Gas evolution and the mechanism of cellulose pyrolysis

The real time evolution kinetics of formaldehyde, hydroxyacetaldehyde, CO and CO2 during the pyrolysis of cellulose, Whatman 41, were studied in a fast evolved gas-FTIR apparatus (EGA). The samples were subjected to rapid exponential temperature increases ranging from 400 to 800°C within about one minute. A total of ten compounds were simultaneously detected in the gas phase by FTIR. Four of these: formaldehyde, hydroxyacetaldehyde, CO, and CO2, were studied in detail as a function of time. elds of formaldehyde, hydroxyacetaldehyde and CO were found to approximately double with heating rate over the range of the experimental temperature profiles while that of CO2 decreased slightly.

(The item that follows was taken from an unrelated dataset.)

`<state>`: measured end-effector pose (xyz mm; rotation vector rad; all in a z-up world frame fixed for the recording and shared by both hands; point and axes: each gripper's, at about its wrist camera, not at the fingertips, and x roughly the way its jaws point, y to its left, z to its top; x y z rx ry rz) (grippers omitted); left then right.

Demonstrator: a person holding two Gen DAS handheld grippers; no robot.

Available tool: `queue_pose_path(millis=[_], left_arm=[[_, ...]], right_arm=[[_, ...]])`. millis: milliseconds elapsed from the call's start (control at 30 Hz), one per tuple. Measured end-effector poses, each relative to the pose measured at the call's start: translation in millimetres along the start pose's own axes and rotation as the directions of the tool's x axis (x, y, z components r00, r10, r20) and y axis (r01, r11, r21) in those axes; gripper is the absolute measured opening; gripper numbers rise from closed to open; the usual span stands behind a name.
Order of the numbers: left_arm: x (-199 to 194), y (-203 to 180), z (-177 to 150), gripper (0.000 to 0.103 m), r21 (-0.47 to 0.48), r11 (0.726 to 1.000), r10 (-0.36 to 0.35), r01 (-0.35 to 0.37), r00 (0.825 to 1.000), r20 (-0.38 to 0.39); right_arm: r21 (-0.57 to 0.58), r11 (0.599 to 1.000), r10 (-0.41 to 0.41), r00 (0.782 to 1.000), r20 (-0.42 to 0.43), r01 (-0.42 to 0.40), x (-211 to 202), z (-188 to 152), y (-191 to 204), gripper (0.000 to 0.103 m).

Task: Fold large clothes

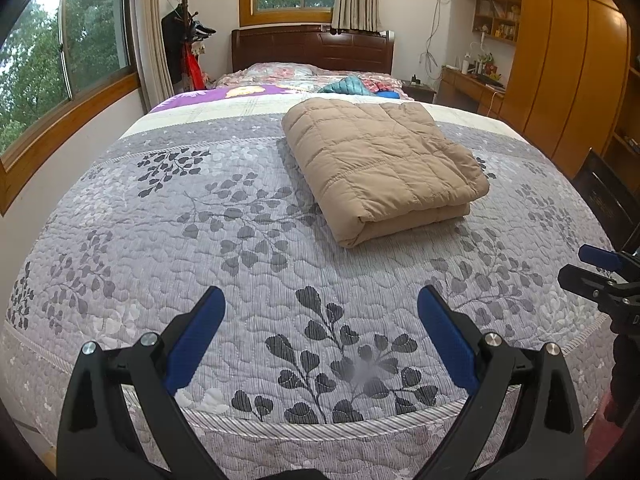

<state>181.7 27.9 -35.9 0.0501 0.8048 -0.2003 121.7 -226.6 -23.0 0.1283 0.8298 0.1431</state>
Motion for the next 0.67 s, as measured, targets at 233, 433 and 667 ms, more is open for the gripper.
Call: queue_pose_path(millis=[233, 433, 667], left_arm=[[1.9, 0.3, 0.2, 0.096, -0.002, 1.000, -0.002, 0.002, 1.000, -0.005], [2.6, 0.1, 0.0, 0.096, 0.002, 1.000, -0.002, 0.002, 1.000, -0.006], [3.4, 0.0, -0.4, 0.096, 0.003, 1.000, -0.003, 0.003, 1.000, -0.007]], right_arm=[[-0.001, 1.000, 0.001, 1.000, -0.002, -0.001, 0.8, -0.5, -0.4, 0.099], [-0.001, 1.000, 0.003, 1.000, -0.005, -0.003, 2.7, -0.2, -2.1, 0.099], [-0.003, 1.000, 0.003, 1.000, -0.006, -0.003, 3.9, 0.3, -3.1, 0.099]])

The kinetics of formaldehyde and CO formation were analyzed in terms of two competing first order reactions. The rate constants for the formation of formaldehyde and CO were found to have activation energies of 47 kcal/mole each while the competing reactions had activation energies of 35 kcal/mole in both cases. The case of hydroxyacetaldehyde was found to be more complex, with the same initial reactions as were found for formaldehyde and CO but requiring a third reaction step subsequent to the 47 kcal/mole reaction. The kinetics for CO2 were consistent with a single first order reaction with an activation energy of 35 kcal/mole. The results indicate that the formation reactions of formaldehyde, hydroxyacetaldehyde, CO and CO2 exhibit identical rate limiting steps that involve the major pyrolytic pathways of cellulose.